--- Entries shown ---
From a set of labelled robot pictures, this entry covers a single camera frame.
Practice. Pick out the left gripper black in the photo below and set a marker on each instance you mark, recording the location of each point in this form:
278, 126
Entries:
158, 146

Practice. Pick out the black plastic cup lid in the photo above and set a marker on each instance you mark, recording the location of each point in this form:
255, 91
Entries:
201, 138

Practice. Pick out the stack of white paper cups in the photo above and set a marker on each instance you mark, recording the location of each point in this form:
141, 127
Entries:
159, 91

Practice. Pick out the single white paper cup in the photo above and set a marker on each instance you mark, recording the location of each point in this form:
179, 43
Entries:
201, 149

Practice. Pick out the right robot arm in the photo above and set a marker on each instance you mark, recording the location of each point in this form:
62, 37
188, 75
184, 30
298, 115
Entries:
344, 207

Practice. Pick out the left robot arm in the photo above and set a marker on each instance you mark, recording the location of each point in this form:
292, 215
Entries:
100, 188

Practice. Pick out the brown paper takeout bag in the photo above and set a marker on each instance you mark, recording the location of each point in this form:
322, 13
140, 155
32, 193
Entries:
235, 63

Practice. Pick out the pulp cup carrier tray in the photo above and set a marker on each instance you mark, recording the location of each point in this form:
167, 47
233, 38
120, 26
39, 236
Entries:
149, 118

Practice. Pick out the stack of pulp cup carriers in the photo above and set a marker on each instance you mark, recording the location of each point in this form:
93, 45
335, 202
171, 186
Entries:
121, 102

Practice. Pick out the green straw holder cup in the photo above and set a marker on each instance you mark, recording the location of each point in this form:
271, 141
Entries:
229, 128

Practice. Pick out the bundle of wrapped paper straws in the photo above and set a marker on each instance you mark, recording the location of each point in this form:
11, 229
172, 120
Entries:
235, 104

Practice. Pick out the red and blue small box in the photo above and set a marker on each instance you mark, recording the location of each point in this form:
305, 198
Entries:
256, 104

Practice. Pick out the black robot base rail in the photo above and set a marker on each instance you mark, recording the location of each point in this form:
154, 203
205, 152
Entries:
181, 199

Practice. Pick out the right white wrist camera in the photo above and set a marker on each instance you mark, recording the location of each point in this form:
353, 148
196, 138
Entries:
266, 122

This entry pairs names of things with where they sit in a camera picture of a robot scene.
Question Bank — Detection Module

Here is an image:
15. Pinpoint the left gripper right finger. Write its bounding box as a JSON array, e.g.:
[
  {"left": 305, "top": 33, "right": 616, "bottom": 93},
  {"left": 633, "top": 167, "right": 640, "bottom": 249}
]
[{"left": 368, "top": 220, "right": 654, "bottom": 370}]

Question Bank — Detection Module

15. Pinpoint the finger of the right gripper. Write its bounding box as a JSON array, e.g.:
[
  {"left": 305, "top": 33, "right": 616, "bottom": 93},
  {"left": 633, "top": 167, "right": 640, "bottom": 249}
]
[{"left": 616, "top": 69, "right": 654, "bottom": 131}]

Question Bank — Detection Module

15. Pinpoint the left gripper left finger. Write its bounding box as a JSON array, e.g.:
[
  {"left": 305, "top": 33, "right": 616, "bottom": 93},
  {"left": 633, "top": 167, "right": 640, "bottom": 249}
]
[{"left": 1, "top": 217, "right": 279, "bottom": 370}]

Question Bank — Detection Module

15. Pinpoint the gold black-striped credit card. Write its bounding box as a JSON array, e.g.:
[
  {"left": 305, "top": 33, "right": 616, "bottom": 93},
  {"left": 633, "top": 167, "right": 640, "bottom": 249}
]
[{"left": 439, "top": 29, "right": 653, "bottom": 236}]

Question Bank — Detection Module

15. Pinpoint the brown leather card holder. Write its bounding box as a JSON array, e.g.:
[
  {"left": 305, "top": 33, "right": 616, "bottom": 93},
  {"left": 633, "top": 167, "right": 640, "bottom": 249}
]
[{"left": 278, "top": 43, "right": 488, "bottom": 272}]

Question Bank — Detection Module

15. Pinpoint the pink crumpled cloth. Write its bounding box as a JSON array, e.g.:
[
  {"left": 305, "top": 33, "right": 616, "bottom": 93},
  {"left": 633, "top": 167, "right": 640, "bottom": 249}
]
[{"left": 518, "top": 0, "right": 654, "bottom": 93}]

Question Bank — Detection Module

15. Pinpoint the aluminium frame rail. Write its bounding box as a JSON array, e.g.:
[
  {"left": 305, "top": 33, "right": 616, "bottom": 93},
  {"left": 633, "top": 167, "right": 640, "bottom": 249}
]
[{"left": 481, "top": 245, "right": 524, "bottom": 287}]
---
--- Entries shown ---
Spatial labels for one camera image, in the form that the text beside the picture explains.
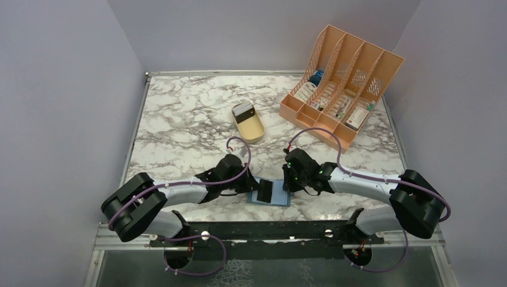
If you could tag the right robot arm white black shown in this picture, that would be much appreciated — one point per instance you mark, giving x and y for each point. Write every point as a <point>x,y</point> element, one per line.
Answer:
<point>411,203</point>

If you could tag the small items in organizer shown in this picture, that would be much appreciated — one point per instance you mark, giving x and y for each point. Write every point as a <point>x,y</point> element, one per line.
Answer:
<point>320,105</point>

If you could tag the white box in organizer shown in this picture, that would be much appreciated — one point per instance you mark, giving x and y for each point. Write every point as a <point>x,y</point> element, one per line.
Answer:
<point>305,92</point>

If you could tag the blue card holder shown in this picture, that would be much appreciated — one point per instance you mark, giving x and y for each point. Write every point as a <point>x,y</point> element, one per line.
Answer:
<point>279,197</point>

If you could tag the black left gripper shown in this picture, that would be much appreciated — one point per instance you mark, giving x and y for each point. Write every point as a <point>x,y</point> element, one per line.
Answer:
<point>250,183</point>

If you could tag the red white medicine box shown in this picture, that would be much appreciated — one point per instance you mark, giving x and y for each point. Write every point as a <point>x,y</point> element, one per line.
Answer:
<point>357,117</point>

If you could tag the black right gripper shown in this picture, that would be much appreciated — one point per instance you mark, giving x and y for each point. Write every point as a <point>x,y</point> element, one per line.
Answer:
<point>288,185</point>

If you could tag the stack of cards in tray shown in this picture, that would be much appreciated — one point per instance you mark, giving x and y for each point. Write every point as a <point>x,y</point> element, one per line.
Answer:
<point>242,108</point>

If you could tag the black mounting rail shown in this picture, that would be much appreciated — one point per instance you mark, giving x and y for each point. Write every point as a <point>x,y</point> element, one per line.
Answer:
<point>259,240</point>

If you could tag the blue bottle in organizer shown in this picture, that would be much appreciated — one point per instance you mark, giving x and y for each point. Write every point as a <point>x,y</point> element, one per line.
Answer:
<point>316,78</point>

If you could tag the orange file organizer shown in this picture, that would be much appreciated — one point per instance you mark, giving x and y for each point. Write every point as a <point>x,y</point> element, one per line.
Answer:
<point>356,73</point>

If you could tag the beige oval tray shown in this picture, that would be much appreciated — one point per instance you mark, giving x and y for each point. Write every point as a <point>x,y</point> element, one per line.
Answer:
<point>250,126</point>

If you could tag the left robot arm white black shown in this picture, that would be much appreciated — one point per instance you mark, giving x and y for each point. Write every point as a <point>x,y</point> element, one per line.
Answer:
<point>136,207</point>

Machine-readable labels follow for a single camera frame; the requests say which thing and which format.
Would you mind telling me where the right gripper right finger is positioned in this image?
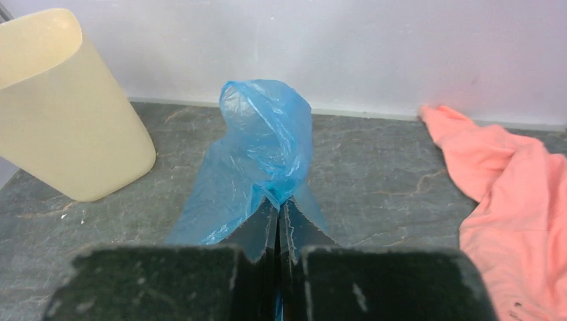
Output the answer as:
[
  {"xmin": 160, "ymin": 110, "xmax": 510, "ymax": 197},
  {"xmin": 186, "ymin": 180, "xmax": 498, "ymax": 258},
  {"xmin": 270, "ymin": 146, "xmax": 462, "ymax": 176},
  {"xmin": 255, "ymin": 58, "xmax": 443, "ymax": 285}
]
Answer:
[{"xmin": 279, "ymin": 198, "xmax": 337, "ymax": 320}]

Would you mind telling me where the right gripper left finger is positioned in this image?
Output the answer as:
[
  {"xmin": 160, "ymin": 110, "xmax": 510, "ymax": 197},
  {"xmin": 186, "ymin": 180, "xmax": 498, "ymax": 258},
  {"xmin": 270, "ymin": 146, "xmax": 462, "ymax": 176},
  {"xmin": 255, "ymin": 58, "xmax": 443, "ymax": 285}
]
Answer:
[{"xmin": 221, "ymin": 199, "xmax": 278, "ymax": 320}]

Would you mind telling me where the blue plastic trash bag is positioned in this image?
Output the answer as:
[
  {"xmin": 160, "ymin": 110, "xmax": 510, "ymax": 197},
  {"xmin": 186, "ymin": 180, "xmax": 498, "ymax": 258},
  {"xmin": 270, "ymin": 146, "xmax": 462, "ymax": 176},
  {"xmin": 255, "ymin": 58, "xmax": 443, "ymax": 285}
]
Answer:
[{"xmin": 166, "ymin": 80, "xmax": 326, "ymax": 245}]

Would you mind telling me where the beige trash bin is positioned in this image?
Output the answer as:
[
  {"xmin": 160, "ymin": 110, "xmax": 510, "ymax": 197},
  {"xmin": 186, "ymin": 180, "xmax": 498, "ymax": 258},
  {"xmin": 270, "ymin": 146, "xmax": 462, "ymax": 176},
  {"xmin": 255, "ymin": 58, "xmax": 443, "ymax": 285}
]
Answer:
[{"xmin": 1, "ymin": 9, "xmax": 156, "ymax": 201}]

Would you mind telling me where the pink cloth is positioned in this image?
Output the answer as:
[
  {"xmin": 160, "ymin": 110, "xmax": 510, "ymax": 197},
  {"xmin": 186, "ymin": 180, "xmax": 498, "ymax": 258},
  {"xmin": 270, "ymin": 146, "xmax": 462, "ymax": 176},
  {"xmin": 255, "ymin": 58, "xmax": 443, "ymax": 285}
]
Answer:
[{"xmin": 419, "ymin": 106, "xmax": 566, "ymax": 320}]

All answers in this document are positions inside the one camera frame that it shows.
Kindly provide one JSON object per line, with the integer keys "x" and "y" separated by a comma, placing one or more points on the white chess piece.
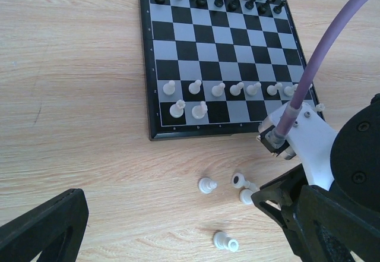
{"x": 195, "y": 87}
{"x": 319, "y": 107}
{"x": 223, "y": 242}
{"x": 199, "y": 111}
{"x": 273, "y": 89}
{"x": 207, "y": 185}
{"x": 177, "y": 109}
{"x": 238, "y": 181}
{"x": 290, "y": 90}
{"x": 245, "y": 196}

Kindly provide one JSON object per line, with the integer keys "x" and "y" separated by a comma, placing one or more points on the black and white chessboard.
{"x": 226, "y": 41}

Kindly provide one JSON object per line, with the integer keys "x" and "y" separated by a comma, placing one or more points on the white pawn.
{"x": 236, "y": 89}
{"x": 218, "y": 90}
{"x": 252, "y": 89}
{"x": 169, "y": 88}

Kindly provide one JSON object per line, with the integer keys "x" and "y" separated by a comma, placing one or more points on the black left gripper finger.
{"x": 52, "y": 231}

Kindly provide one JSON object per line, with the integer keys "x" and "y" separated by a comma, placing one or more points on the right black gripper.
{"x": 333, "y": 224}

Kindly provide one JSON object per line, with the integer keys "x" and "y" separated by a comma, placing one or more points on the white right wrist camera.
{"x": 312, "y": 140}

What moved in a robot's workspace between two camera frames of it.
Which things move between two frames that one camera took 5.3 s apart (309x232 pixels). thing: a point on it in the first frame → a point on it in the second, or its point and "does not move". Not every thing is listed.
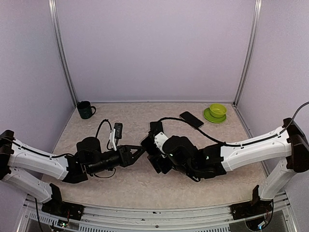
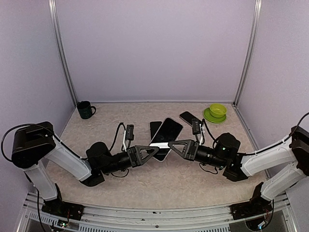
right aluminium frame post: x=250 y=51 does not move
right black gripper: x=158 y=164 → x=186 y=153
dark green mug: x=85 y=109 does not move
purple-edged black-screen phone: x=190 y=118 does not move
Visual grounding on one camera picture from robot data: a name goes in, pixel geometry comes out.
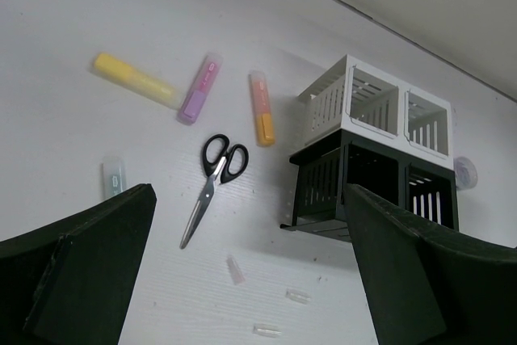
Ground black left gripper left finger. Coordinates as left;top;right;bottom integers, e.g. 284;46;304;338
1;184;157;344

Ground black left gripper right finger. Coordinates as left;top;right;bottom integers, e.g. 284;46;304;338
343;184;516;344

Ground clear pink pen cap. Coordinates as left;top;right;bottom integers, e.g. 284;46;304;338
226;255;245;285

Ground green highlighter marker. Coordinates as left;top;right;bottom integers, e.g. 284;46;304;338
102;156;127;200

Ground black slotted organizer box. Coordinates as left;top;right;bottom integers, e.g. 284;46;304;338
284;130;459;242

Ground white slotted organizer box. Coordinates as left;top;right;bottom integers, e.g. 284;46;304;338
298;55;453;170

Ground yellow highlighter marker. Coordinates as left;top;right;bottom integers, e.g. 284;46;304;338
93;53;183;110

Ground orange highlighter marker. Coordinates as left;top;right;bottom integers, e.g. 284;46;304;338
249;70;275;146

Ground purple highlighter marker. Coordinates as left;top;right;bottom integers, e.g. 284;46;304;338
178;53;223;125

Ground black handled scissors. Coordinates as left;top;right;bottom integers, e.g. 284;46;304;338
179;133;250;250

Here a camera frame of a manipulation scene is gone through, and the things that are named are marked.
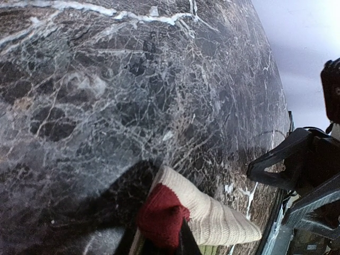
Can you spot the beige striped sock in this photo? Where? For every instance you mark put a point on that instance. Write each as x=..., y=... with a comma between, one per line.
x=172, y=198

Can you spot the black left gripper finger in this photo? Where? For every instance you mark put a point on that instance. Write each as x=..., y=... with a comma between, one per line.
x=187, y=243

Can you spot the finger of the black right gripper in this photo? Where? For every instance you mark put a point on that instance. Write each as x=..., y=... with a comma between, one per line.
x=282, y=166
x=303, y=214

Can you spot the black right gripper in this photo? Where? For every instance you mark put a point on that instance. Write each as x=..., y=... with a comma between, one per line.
---
--- Entries shown ---
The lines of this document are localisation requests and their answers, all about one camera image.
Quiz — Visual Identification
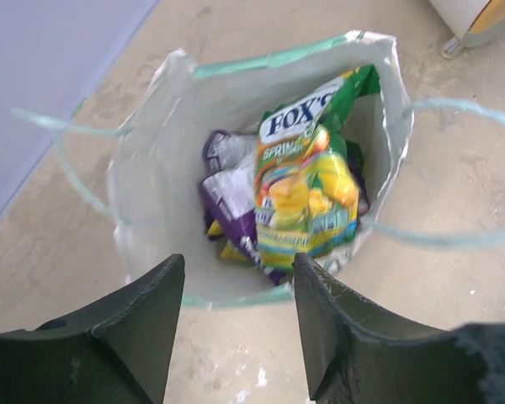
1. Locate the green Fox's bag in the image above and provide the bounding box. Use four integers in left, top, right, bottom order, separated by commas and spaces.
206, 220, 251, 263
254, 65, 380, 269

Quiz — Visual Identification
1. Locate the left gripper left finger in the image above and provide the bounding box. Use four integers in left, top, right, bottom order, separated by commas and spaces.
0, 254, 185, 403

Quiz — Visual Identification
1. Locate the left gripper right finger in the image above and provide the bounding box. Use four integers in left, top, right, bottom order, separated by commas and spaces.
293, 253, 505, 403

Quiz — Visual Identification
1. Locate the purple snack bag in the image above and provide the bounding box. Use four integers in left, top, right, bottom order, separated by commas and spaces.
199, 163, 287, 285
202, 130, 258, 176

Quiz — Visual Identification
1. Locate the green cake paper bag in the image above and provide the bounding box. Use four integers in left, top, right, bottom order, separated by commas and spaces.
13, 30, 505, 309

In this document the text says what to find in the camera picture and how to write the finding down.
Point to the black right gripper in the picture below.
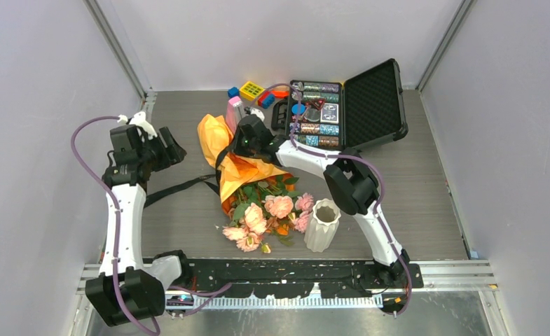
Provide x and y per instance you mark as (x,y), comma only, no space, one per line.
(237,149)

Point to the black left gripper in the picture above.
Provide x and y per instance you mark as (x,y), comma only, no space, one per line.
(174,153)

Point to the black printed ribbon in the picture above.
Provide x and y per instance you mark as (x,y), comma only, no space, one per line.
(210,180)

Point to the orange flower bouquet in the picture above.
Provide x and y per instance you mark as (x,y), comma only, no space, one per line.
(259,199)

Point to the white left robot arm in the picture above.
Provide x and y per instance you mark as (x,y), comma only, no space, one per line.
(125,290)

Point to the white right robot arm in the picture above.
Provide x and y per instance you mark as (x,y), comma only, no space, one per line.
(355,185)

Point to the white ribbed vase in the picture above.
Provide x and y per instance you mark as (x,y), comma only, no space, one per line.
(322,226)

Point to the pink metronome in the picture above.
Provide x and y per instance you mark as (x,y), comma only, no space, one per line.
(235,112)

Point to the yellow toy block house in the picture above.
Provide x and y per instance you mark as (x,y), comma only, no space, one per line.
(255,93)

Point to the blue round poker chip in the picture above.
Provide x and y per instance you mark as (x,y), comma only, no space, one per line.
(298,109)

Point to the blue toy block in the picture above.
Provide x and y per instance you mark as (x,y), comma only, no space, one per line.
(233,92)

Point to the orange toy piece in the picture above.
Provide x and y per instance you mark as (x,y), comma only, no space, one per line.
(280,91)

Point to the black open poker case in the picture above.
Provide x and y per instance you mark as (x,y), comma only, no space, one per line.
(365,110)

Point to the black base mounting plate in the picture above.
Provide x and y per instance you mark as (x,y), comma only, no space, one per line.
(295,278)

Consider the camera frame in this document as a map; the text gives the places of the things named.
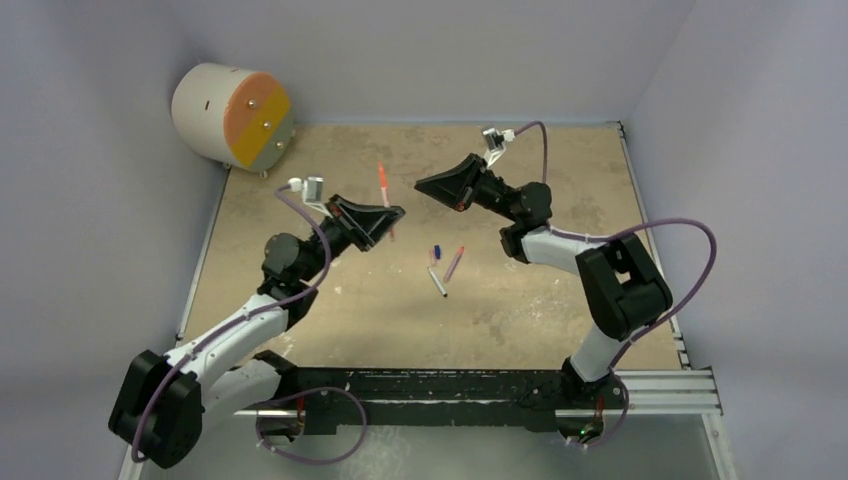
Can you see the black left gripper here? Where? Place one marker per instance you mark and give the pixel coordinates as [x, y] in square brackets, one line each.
---
Please state the number of lines above that hold the string "labels", with nothing else added.

Solution to the exercise: 2